We collect traffic for the following three typical functions and analyze the protocol structure. The traffic information collected is presented in Table 2.

4.3 The Result of Clustering Message Types

This section analyzes the clustering results for each protocol. First, define the correct message type for each protocol. Because there is no published information on the message types in the Modbus/TCP protocol, the message types are classified directly, and the classified results are compared. FTP is classified using command language and command code. Because the proposed method is clustering by separating the request message from the response message, even when classifying the message type directly, it classifies the direction and also classifies the type. Table 3 presents the number of ground truth message types for each protocol.

Table 3 Number of ground truth message types

	Modbus/TCP			FTP
Function	Connection	Transfer from EWS to PLC	Transfer from PLC to EWS	–
Request	18	24	73	16
Response	8	62	11	11

Table 4 Result of clustering based on size

	Modbus/TCP			FTP
Function	Connection	Transfer from EWS to PLC	Transfer from PLC to EWS	–
Request	17	18	20	15
Response	6	10	6	24

The proposed method is to receive a message and divide the direction. The messages are grouped by size, and because industrial protocols have few length variable fields, primary clustering is possible. Table 4 presents the results of clustering based on size.

The proposed method is for the same size in message types classified by size, but the message types are classified using the similarity clustering algorithm and the mean shift algorithm to classify messages of different types. Table 5 presents the result of message type classification using mean shift. Messages classified based on type using the mean shift algorithm are entered in the field extraction step.

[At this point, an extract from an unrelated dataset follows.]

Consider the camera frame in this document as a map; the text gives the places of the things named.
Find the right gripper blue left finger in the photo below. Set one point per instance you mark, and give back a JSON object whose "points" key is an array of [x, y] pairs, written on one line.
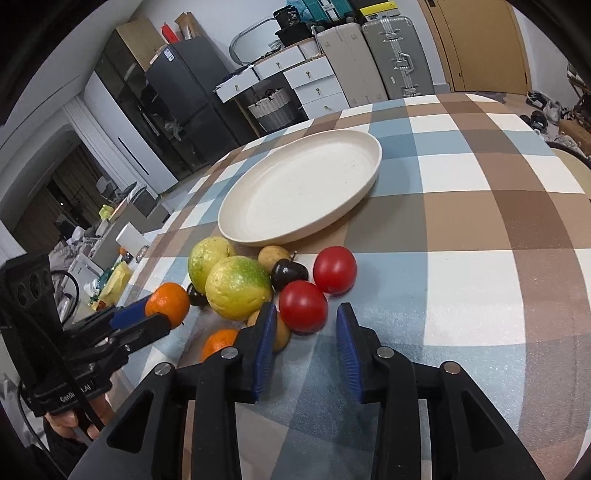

Table 5 The result of clustering based on similarity

	Modbus/TCP			FTP
Function	Connection	Transfer from EWS to PLC	Transfer from PLC to EWS	–
Request	27	27	78	32
Response	16	68	12	22

4.4 The Extraction of Static Fields and Dynamic Fields

Table 6 Message Type 5 in Modbus/TCP

Message Type	Content
5	O \|FE\| \|07\| \|00\| \|00\| \|00\| \|00\| \|00\| \|00\|
	P \|FE\| \|07\| \|00\| \|00\| \|00\| \|00\| \|00\| \|00\|
	Q \|FE\| \|07\| \|00\| \|00\| \|00\| \|00\| \|00\| \|00\|
	R \|FE\| \|07\| \|00\| \|00\| \|00\| \|00\| \|00\| \|00\|
	S \|FE\| \|07\| \|00\| \|00\| \|00\| \|00\| \|00\| \|00\|
	V \|FE\| \|07\| \|00\| \|00\| \|00\| \|00\| \|00\| \|00\|
	W \|FE\| \|07\| \|00\| \|00\| \|00\| \|00\| \|00\| \|00\|
	X \|FE\| \|07\| \|00\| \|00\| \|00\| \|00\| \|00\| \|00\|
	Y \|FE\| \|07\| \|00\| \|00\| \|00\| \|00\| \|00\| \|00\|
	Z \|FE\| \|07\| \|00\| \|00\| \|00\| \|00\| \|00\| \|00\|
	[ \|FE\| \|07\| \|00\| \|00\| \|00\| \|00\| \|00\| \|00\|
	\ \|FE\| \|07\| \|00\| \|00\| \|00\| \|00\| \|00\| \|00\|

Messages classified by type are entered in the field extraction step, which finds common character columns in the messages entered for each type. Table 6 presents the messages included in Message Type 5 among Modbus/TCP protocol messages. The field extraction step extracts “|FE| |07| |00| |00| |00| |00| |00| |00|” into a fixed field with a common substring, and extracts “O, P, Q, R, S V, W, X, Y, Z, [, \” with dynamic field. Because dynamic fields occur sequentially, it is possible to simultaneously perform semantic input.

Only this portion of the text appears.